We extend our profound gratitude to the Area Chair for their dedicated efforts and to the reviewers for their comprehensive discussions, which have substantially improved the quality of our work. The recommendation for acceptance from all reviewers is particularly gratifying, especially the positive assessment of our method development, comprehensive experiments, and manuscript composition.

This paper is further enriched by additional empirical investigations, encompassing high-precision manipulation tasks and the robustness assessment of our method against variations in viewpoint. Furthermore, new illustrative figures are incorporated to enhance clarity and facilitate understanding for readers.

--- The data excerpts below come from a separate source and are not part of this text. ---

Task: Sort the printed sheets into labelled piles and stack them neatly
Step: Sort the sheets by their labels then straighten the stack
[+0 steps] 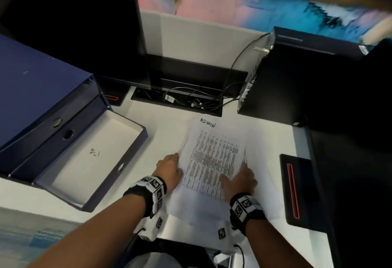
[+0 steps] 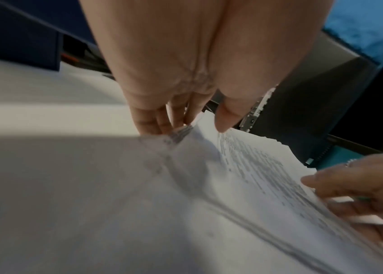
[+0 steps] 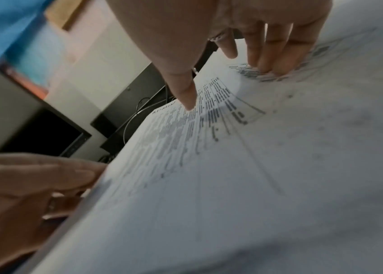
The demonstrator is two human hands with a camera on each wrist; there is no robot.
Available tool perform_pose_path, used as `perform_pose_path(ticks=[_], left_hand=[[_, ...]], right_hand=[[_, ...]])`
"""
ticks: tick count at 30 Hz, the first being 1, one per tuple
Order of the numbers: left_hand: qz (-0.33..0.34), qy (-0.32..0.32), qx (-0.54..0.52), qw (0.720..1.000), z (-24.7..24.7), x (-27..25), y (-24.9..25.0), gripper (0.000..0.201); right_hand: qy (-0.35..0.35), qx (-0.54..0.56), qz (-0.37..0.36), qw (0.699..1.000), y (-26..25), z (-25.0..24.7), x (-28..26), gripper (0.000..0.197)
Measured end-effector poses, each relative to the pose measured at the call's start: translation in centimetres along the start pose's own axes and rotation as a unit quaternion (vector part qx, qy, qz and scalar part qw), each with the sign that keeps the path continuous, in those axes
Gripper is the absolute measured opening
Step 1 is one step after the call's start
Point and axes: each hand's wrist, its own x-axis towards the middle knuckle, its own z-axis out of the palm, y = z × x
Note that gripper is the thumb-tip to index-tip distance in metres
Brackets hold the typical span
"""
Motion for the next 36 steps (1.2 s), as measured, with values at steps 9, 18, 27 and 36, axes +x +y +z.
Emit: perform_pose_path(ticks=[9,18,27,36], left_hand=[[-0.039,0.066,-0.001,0.997,0.6,1.1,-0.3,0.025],[-0.078,0.070,-0.219,0.970,-2.5,1.0,-0.5,0.034],[-0.055,0.121,-0.310,0.941,-6.4,1.9,0.7,0.007],[-0.044,0.177,-0.231,0.956,-11.9,1.4,0.0,0.008]], right_hand=[[-0.057,0.123,0.072,0.988,-2.0,1.6,1.6,0.067],[-0.079,0.288,-0.035,0.954,-3.8,-1.9,0.3,0.022],[0.052,0.036,0.008,0.998,-1.6,-3.2,2.5,0.062],[0.020,-0.119,0.106,0.987,-1.8,-1.5,2.6,0.118]])
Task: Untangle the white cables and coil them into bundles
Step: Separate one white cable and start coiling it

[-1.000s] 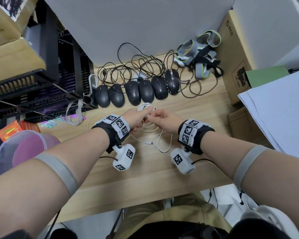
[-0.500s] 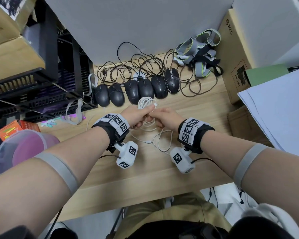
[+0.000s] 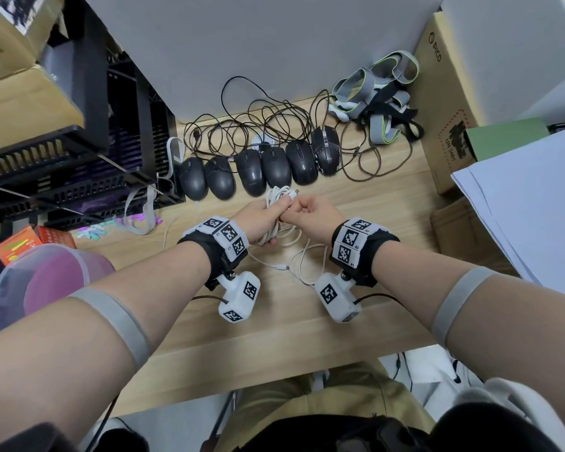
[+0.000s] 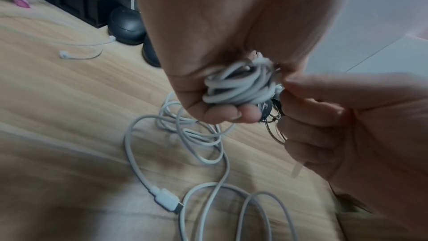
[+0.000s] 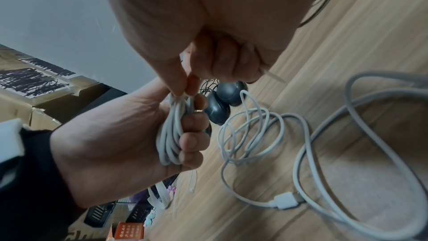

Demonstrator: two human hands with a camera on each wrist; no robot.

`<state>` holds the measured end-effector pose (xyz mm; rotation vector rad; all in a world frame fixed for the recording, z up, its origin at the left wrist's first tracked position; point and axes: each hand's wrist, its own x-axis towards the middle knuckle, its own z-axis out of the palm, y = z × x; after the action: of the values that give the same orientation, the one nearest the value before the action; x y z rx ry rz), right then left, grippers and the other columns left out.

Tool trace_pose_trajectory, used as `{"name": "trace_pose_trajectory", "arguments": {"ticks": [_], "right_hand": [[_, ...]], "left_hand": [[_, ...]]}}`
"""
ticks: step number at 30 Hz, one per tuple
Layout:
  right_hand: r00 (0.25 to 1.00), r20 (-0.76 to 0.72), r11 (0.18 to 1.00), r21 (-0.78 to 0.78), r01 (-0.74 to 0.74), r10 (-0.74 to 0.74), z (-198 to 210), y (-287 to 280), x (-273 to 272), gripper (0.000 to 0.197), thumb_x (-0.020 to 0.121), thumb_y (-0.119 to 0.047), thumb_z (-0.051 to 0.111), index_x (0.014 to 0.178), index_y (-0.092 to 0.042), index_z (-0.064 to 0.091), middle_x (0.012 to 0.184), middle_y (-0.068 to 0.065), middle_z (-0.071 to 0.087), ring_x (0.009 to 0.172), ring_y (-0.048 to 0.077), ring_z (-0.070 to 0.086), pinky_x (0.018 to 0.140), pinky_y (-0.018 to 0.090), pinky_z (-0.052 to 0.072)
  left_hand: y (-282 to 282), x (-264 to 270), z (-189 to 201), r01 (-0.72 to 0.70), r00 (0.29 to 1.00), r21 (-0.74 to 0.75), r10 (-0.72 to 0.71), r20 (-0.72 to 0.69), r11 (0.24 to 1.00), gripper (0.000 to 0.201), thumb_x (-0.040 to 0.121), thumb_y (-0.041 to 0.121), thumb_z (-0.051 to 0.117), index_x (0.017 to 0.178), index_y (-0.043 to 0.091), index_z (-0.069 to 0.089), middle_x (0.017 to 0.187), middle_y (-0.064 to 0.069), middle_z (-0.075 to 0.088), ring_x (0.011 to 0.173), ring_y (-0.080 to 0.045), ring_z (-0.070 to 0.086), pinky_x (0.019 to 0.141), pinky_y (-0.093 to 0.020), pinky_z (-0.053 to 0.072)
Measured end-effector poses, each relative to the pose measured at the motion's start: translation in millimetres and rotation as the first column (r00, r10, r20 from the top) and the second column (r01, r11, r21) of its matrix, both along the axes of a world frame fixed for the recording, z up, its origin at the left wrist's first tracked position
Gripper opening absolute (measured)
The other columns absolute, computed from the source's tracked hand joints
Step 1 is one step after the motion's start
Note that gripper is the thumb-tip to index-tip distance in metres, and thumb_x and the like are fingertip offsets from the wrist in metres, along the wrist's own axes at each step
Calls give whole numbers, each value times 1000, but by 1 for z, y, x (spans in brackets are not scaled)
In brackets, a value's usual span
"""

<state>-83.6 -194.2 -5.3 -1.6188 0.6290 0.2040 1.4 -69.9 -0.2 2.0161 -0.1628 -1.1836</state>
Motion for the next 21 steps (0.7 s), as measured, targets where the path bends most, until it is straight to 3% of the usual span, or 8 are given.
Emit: {"name": "trace_pose_trajectory", "arguments": {"ticks": [4, 7, 10, 15, 19, 21], "right_hand": [[1000, 2, 1000, 1, -1, 1, -4, -1, -2, 28, 83, -21, 72, 67, -18, 49, 56, -8, 45, 50, 3, 40, 50, 15, 34], [994, -67, 996, -41, -84, 81, -4, -4, -3, 20, 86, -26, 67, 73, -14, 60, 68, 2, 54, 62, 12, 47, 59, 24, 38], [983, -101, 988, -20, -154, 152, -4, -4, -5, 17, 87, -25, 63, 78, -11, 69, 74, 6, 56, 69, 17, 48, 67, 30, 39], [982, -99, 984, 90, -153, 162, -1, 3, -5, 18, 94, -14, 55, 78, -9, 64, 62, -1, 53, 55, 8, 48, 59, 22, 40], [995, -49, 996, 13, -91, 92, 1, 4, -5, 17, 88, -12, 58, 74, -13, 68, 80, 3, 65, 75, 8, 55, 71, 19, 42], [997, -40, 998, 0, -59, 59, 0, 3, -6, 14, 87, -12, 60, 78, -7, 71, 80, 3, 64, 74, 8, 54, 67, 13, 42]], "left_hand": [[-2, 0, 3, -63, 993, -39, 58, -102, 997, 39, 99, 48, 53, 99, 9, 58, 70, -8, 60, 51, -18, 62, 43, -24, 50], [-2, 4, 8, -96, 980, -48, 86, -180, 994, 37, 101, 41, 51, 109, 6, 60, 71, -9, 63, 51, -20, 61, 46, -24, 50], [0, 6, 12, -89, 954, -59, 68, -292, 994, 34, 104, 36, 43, 105, 8, 62, 68, -6, 68, 51, -20, 60, 50, -25, 49], [4, 4, 10, -21, 962, -44, 8, -272, 999, 36, 106, 37, 43, 94, 7, 59, 71, -9, 63, 60, -23, 64, 54, -28, 56], [3, 1, 12, -29, 959, -51, 13, -282, 998, 38, 108, 34, 37, 86, 10, 56, 66, -4, 60, 50, -18, 59, 51, -28, 52], [2, 1, 13, -46, 947, -37, 32, -318, 998, 40, 108, 33, 36, 85, 9, 57, 63, -2, 59, 50, -18, 55, 50, -26, 49]]}}
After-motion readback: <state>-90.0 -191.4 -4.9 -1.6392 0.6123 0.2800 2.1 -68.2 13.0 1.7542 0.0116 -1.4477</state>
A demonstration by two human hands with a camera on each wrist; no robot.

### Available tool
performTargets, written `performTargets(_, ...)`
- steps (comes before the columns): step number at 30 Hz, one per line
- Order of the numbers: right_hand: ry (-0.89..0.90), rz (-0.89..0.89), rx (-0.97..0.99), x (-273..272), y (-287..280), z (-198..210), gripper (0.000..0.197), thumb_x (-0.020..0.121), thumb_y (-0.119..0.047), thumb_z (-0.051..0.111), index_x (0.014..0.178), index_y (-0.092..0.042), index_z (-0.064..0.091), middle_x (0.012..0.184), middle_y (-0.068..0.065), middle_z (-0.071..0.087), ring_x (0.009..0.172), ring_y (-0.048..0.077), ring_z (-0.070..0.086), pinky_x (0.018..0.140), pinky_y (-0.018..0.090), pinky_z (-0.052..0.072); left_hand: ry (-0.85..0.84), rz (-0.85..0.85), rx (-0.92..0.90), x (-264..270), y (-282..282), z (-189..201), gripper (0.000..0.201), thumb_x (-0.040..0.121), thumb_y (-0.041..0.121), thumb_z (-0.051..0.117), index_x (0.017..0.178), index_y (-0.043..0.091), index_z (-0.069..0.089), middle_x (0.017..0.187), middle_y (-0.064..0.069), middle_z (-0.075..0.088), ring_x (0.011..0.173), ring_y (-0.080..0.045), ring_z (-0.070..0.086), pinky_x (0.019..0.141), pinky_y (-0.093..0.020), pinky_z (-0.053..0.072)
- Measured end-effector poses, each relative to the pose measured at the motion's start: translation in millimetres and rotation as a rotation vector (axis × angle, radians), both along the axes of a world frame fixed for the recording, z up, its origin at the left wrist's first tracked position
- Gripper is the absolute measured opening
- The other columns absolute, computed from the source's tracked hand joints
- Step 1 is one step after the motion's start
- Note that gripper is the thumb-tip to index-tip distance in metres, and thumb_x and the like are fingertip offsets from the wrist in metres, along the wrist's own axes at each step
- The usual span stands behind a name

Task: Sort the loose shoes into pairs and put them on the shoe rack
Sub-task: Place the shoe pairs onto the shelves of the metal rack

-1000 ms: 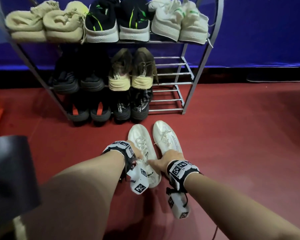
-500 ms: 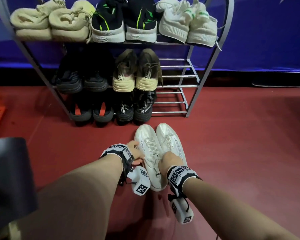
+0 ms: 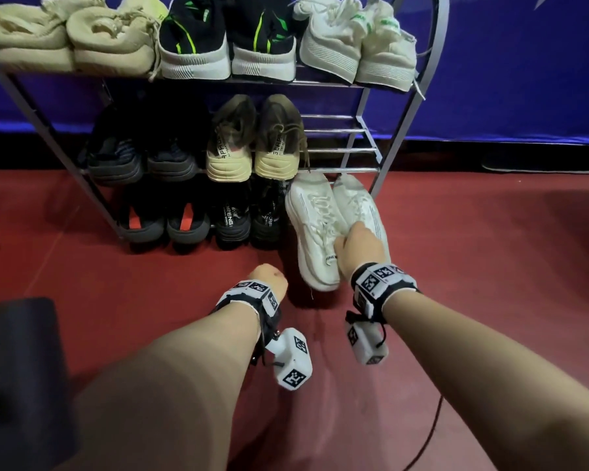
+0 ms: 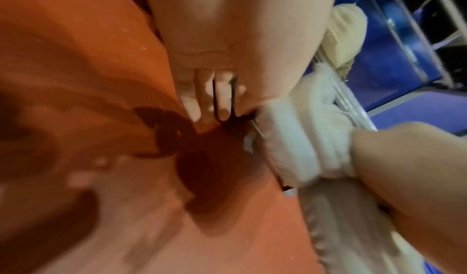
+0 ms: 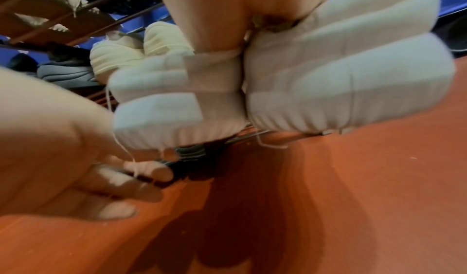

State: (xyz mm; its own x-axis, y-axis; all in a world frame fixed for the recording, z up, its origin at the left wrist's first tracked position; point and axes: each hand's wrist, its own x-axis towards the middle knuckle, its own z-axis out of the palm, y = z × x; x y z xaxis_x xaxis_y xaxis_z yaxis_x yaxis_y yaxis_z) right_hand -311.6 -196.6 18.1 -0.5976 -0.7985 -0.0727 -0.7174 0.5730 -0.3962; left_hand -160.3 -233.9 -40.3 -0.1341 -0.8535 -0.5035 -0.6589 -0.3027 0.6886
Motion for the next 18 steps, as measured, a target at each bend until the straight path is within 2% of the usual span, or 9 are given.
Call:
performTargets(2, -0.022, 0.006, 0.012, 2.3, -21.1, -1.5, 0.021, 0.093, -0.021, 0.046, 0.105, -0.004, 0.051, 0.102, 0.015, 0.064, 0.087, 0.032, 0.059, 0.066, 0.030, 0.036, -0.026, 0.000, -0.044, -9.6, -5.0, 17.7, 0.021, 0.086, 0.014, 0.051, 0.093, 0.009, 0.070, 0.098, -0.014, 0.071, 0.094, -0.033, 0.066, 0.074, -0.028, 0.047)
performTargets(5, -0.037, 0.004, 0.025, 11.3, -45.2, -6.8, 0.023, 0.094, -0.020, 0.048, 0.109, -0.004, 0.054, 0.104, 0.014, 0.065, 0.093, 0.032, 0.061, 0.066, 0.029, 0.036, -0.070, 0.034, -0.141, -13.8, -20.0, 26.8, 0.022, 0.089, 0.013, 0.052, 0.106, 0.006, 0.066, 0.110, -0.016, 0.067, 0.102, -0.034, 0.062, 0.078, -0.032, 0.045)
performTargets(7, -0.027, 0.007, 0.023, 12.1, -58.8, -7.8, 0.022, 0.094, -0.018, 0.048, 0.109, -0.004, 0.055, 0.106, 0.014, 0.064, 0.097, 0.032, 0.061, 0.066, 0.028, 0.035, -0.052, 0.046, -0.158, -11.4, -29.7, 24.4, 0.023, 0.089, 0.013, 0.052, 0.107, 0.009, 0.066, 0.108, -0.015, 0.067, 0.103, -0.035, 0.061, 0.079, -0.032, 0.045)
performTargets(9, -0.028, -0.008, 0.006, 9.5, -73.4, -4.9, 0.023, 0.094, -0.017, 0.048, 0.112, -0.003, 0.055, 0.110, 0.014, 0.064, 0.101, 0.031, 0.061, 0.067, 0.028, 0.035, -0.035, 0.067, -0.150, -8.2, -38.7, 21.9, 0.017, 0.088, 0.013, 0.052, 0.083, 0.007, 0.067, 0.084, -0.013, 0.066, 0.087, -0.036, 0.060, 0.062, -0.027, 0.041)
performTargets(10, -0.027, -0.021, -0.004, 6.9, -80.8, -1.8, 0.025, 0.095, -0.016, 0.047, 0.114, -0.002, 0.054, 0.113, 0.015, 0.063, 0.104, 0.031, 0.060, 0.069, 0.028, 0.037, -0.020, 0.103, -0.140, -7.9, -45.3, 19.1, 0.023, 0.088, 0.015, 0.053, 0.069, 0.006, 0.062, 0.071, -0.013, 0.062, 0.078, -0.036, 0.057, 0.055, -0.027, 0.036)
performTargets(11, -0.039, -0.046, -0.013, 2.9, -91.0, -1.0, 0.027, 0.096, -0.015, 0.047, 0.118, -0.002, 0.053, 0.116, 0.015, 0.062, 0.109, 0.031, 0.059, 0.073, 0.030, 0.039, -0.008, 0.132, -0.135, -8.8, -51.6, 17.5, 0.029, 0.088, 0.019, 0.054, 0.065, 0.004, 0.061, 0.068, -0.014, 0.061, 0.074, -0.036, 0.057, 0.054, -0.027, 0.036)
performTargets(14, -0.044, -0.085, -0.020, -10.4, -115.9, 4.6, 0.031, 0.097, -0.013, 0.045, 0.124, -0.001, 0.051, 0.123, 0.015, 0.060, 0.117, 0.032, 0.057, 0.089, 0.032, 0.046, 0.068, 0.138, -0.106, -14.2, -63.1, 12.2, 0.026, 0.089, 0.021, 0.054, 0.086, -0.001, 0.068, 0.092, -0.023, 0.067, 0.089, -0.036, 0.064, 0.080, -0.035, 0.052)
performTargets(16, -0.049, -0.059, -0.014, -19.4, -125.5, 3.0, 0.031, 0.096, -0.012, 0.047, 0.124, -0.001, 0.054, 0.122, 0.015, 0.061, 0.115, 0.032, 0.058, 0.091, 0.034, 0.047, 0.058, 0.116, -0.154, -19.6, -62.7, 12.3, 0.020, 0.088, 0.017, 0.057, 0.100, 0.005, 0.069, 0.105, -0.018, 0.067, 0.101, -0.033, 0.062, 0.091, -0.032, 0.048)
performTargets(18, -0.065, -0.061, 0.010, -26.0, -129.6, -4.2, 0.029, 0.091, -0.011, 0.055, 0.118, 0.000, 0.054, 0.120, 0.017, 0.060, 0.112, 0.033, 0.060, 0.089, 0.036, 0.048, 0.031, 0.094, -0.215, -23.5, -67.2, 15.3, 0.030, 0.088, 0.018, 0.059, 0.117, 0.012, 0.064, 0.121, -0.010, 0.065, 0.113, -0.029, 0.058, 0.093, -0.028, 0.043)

We reiterate our sincere appreciation to the Area Chair and reviewers for their invested time, diligent effort, and invaluable feedback, which are pivotal in refining our work.

最终决定

The paper introduces VLMimic, an approach for robotic imitation learning using vision-language models. The method demonstrates strong performance and generalization from few demonstrations, earning recommendation for acceptance from all reviewers. Reviewers consistently praised the strong performance across diverse tasks, the ability to learn from few demonstrations, comprehensive experiments, and the innovative use of VLMs for fine-grained skill learning. These strengths were evident in both simulation and real-world settings, with VLMimic significantly outperforming baselines. Initial concerns focused on the complexity of the pipeline, scalability questions, and lack of clarity on technical details. The authors provided thorough responses, clarifying the roles of different components, demonstrating promising scalability, and offering additional implementation details. These responses satisfactorily addressed most reviewer concerns, with two reviewers explicitly improving their scores post-rebuttal. While some reservations remain about the ad-hoc nature of the design, the overall consensus is that VLMimic represents a valuable contribution to the field. The paper's comprehensive evaluations and strong results outweigh its limitations. For the final version, I encourage the authors to incorporate their rebuttal explanations, particularly regarding component roles, scalability analysis, and real-world failure cases. Additionally, improving consistency in terminology and addressing the potential for a more generalizable framework would further strengthen the paper.